Bahwa, pendidikan hukum bukan di rancang untuk menghasilkan generasi yang menjalani kehidupan dengan menjual hukum, yang bertopengkan keadilan semu dan berpraktek dimeja pengadilan. Orentasi kepentingan meteri dengan melegalkan segala cara di dalam proses pengadilan. Badan-badan hukum yang bekerja demi penghasilan dan kesejahteraan anggota, tanpa memperhatikan tujuan hukum yang substansial, dengan menggunakan logika, tafsiran dan argumentasi dari pasal-pasal normatif hukum. Walhasil, pendidikan hukum bukan di rancang untuk menghasilkan generasi pragmatis yang bersifat apatis dan berfikir sempit dalam mencapai tujuan hukum. Salah satu arah pendidikan hukum yang ideal adalah memerangi pelaku mafia peradilan.

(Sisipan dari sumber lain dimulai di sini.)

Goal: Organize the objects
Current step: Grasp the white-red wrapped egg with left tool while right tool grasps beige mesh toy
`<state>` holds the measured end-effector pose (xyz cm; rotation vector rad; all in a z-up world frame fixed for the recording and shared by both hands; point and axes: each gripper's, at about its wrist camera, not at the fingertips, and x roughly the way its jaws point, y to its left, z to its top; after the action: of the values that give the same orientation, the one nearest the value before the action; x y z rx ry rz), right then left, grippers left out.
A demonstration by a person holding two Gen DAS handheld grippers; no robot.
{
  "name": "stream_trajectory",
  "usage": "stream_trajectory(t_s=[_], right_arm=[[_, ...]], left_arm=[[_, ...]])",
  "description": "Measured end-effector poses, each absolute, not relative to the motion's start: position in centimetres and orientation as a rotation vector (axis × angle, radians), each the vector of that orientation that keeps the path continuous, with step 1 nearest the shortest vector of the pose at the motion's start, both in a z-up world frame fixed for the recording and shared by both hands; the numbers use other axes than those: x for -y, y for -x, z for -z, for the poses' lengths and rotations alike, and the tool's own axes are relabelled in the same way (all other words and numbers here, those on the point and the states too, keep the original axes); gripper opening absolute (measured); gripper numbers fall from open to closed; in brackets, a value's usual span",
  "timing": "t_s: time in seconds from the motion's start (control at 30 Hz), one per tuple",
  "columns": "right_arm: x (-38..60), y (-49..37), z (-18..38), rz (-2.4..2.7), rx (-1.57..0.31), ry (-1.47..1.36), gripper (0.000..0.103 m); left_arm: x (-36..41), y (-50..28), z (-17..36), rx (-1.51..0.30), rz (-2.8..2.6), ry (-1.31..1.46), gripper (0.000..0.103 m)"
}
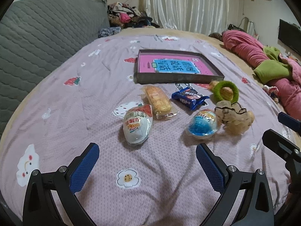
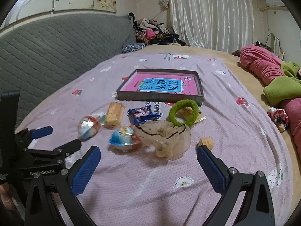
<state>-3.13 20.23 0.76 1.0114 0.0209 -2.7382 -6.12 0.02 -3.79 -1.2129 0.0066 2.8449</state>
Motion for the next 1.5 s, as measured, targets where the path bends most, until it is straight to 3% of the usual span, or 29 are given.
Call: stream_trajectory(t_s=[0.67, 1.0, 1.1, 1.17, 1.3, 1.37, 1.5], right_arm=[[-19.4, 8.7, 2.8, 2.728, -0.231, -1.125, 0.103], [-17.1, 10.3, 4.8, 2.706, -0.572, -1.140, 0.102], [-16.3, 10.8, 5.4, 2.716, -0.677, -1.141, 0.087], [-16.2, 11.5, 5.9, 2.703, -0.696, -1.176, 0.070], [-16.4, 12.1, 6.3, 2.698, -0.673, -1.189, 0.053], [-16.7, 12.3, 6.4, 2.673, -0.604, -1.195, 0.039], [-17.4, 12.3, 6.3, 2.661, -0.531, -1.196, 0.035]], left_arm=[[1.1, 12.9, 7.1, 0.004, -2.808, 1.346, 0.102], [1.7, 15.8, 9.0, -0.022, -2.783, 1.398, 0.102], [1.7, 16.4, 9.8, 0.004, -2.752, 1.430, 0.102], [1.7, 16.6, 10.1, -0.004, -2.754, 1.437, 0.102], [1.8, 17.0, 10.3, 0.041, -2.736, 1.430, 0.102], [1.9, 17.0, 10.3, 0.069, -2.723, 1.421, 0.102], [1.6, 16.6, 9.7, 0.084, -2.718, 1.370, 0.095]])
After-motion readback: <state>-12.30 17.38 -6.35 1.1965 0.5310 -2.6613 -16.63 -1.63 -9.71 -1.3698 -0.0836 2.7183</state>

Demikian pula pendidikan hukum bukan mengarahkan mahasiswa atau pekerja hukum hanya untuk menghafal pasal-pasal kitab hukum hasil kodifikasi. Dengan menyatakan mahasiswa berprestasi adalah yang mampu menghafal hasil mata kuliah dari Dosennya, walaupun tidak harus kritis. Padahal arah berfikir dan paradigma dari ilmu-ilmu hukum selalu berkembang, seiring dengan perkembangan zaman yang melingkupi ruang dan waktu sosial masyarakat. Olehnya arahan pendidikan mesti menunjang kreatifitas peserta didik, yang memberikan kebebasan berfikir secara bebas dan bertanggung jawab. Tanpa harus terkurung dalam jeruji logika otoritas dosen maupun otoritas lainnya.

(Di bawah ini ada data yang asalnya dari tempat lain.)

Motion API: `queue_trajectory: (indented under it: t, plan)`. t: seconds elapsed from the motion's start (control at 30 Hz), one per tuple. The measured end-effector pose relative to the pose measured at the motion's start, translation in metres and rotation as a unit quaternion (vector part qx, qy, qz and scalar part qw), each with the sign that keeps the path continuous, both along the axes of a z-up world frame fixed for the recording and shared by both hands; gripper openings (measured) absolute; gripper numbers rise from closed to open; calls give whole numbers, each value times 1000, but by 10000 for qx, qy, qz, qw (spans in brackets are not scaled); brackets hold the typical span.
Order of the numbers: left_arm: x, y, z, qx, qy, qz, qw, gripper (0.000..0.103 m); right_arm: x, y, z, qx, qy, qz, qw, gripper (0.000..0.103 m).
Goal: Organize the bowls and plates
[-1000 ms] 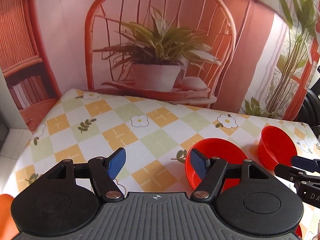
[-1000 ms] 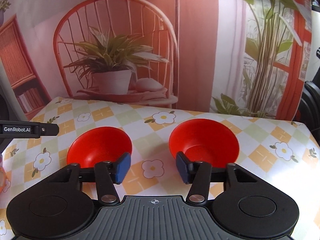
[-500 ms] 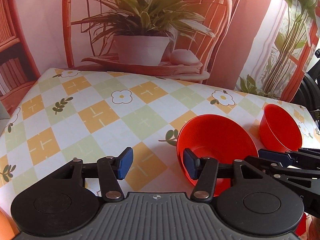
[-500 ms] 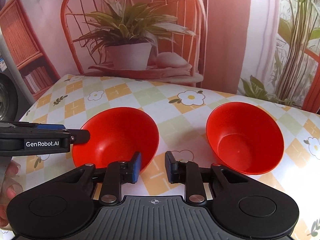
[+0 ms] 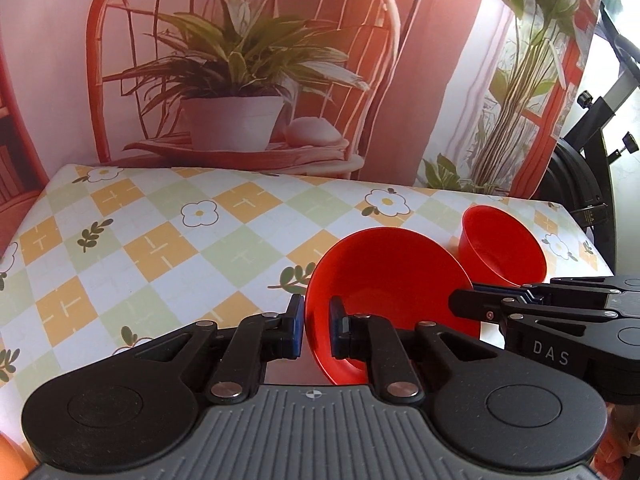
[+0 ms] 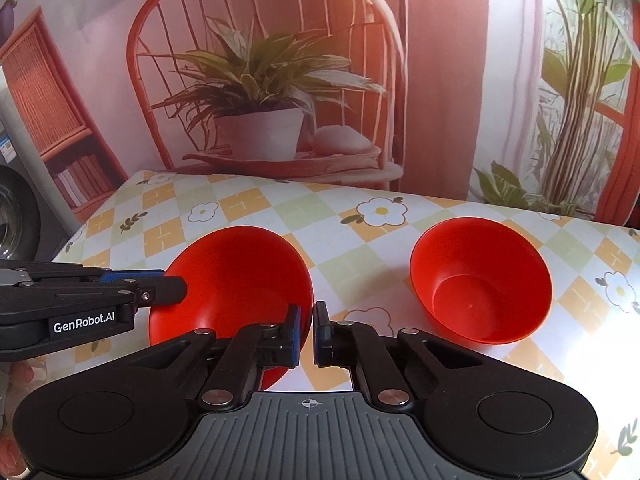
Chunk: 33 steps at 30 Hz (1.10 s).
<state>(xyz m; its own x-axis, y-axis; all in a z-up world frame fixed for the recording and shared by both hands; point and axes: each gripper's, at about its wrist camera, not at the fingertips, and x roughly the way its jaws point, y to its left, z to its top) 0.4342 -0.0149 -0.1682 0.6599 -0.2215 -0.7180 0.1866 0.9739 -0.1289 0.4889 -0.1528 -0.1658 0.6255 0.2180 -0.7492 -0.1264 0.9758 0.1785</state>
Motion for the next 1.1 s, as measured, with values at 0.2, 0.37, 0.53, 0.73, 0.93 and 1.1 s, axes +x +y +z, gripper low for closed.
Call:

Pengetahuan, pengalaman dan nilai-nilai akademik yang dikembangkan dan di terima dari institusi pendidikan akan sangat berpengaruh terhadap daya pikir seorang pekerja (penegak) hukum. Atau dengan perkataan, sikap dan sepak-terjang seorang akan dipengaruhi oleh sosio-kultural dunia pendidikan, disamping konsistensi sikap yang telah berakar dalam benahan jiwanya. Jika arah pendidikan formal terus saja bersifat pragmatis yakni tidak ada upaya kritis evaluatif terhadap nilai dan penegakan hukum, maka kedepannya penegakan hukum dengan nilai keadilan masih akan susah tercapai, bahkan bisa semakin memperburuk citra institusi penegak hukum.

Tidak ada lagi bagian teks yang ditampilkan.